San Jose Mercury News: Global Warming Could Ruin Surfing

February 24th, 2015 11:59 AM

In an article chock full of "could" and computer model projections, the San Jose Mercury News speculates in the headline, "Climate change may flatten Santa Cruz's famed surfing waves." Key word is "may" since it also may not. However, this doesn't prevent reporter James Urton from engaging in extreme conjecture about surf conditions in a century while computer model projections are often unable to correctly project the weather for the next day.

Let us now join Urton in the midst of his Chicken Little mode concerning the future of Santa Cruz surfing:

A rapidly changing global climate will likely affect prime surfing spots worldwide. And closer to home, the forecasts for Monterey Bay's famed big swells, while far from certain, are also far from good.

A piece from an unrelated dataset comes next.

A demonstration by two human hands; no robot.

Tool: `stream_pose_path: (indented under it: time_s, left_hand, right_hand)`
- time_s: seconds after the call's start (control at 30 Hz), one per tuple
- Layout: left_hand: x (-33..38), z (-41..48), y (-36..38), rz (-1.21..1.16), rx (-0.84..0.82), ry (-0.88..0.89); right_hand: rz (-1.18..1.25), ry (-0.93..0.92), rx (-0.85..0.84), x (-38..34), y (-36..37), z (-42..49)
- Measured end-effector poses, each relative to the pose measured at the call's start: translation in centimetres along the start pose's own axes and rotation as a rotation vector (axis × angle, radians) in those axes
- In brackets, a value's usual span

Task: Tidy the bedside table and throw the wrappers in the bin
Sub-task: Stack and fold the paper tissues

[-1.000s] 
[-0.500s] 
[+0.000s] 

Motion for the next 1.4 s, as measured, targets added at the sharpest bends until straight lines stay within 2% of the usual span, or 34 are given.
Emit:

Yes, far, far from certain but that doesn't prevent you from engaging in extreme scaremongering about the state of surfing many years in the future, James:

One major source for California's surfing waves are open-ocean storms that send wave-generating swells toward the California coast. By 2100, these storms could shift, sending their swells on a course parallel to the coast rather than toward it. This change, coupled with dramatic sea-level rise, could eradicate today's surfing spots.

Scientists came to these conclusions using global climate models -- complex, computer-based crystal balls that use past conditions, current trends and greenhouse gas emission scenarios to predict our climate future.

It COULD eradicate today's surfing spots because the (computer-based) crystal balls said so.

If the predictions come true and the Monterey Bay closes the 21st century with poor surfing waves, scientists say the shifting climate and rising seas could create better surfing conditions along other seawall-free stretches of the California coastline -- but there are too many variables to pinpoint where.

Or the surfers could take up snow boarding to ride atop the Great Lakes which are currently (not projected to be) 84% frozen over due to Global Warming.

Exit question: If the Santa Cruz surf dies out, would the stoners there even notice?